Day 2 of work? Definitely not as successful as day one.
Having an all black or white personality is really the pits sometimes. I gave my back a jolt at work and had to shut 'er down for the day.
I bloody well hurt.
But to be fair, the old guy in the wheelchair I had to push was fucking tall and heavy!! His feet stuck out past his foot rests and I caught his chair on a gate. My already fragile back took the entire shock of the impact, as I happened to be in full throttle while pushing him up the ramp.
My all or nothing thinking says, "I just don't think I'll be able to do this job anymore," instead of, "Well, I'll have to try something different with that client next time, so I'll be safe."
No matter what my brain is battling with right now, the mere thought of having to take pain killers absolutely saddens me. However, sometimes the pain is worse than the rue.
The other half is; will upsetting my stomach be worth swallowing these little pink jewels that act as a pain assassin?
yup. party time!
Well, I'll be having a cranky stomach for 48 hours. I've weighed it out.
Back pain = 1
Stomach upset = 0
Pick your battles they say. Not unlike the process of dealing with my love's male transformation. I can only take one step at a time. One fear at a time. One tear at a time.
One moment of acceptance at a time.
My love will be having top surgery on June 2nd. I accept this. Mi esposo is happy about this. Something I also accept.
What Papi said yesterday pretty much crams it into that nutshell that is much to small for this nut: "You are the most supportive un-supportive person there could be."
I will be there to help Papi in any way I can. I am walking with mi esposo along this trudging journey, although sometimes when I fall, it feels as though I'm being dragged along this gravel path like a dirty ragdoll.

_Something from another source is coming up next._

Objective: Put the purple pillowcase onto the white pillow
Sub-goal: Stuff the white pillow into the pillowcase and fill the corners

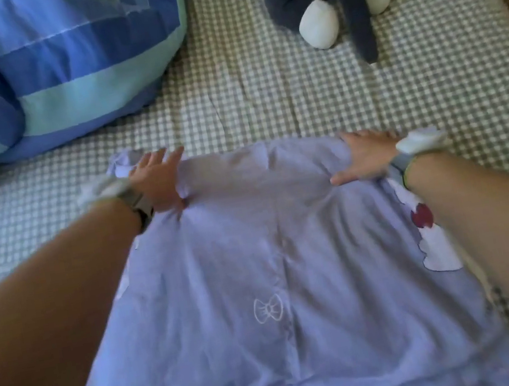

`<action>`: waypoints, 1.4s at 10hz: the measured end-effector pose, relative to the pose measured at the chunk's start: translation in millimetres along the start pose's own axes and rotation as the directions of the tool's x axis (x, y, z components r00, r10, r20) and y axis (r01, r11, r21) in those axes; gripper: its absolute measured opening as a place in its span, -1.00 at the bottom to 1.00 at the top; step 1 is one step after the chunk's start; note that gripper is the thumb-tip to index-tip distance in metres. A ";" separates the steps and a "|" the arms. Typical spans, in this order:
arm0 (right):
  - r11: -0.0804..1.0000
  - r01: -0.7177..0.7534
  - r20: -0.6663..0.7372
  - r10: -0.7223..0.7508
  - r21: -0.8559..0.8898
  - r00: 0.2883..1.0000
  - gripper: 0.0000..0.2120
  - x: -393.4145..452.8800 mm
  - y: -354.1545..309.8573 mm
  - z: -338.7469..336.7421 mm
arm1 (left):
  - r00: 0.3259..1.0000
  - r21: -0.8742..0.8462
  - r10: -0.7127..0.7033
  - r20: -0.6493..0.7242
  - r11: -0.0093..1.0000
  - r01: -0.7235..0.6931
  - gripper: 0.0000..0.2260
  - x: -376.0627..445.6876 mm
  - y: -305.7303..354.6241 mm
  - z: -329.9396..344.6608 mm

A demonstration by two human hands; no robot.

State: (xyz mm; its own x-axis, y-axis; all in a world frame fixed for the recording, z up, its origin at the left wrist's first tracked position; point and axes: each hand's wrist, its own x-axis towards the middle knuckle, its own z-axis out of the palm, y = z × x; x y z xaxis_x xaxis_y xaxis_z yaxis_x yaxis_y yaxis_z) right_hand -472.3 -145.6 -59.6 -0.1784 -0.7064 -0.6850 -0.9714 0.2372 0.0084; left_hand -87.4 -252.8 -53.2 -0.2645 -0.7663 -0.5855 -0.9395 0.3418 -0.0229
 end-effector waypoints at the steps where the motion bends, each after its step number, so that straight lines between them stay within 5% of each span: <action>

I feel the burn on my skin.
Occasionally, I stroll off the trail and have to be pulled out of the quicksand.
Regardless, I am still right here beside mi esposo.
Maybe, while I'm down for the count from this ouch I received today, Papi can just put me back in the wheelchair and do all the work again, like 2 years ago.
memories of papi pushing me on sidewalks in cuba that are really not meant for wheelchairs ...
Well anyway, I've waited for the relax of this ugly man-chair to take the pressure off my seized back while chatting to 'you', my imaginary friend.
The weight off hasn't worked.
So, off I got to the medicine cabinet.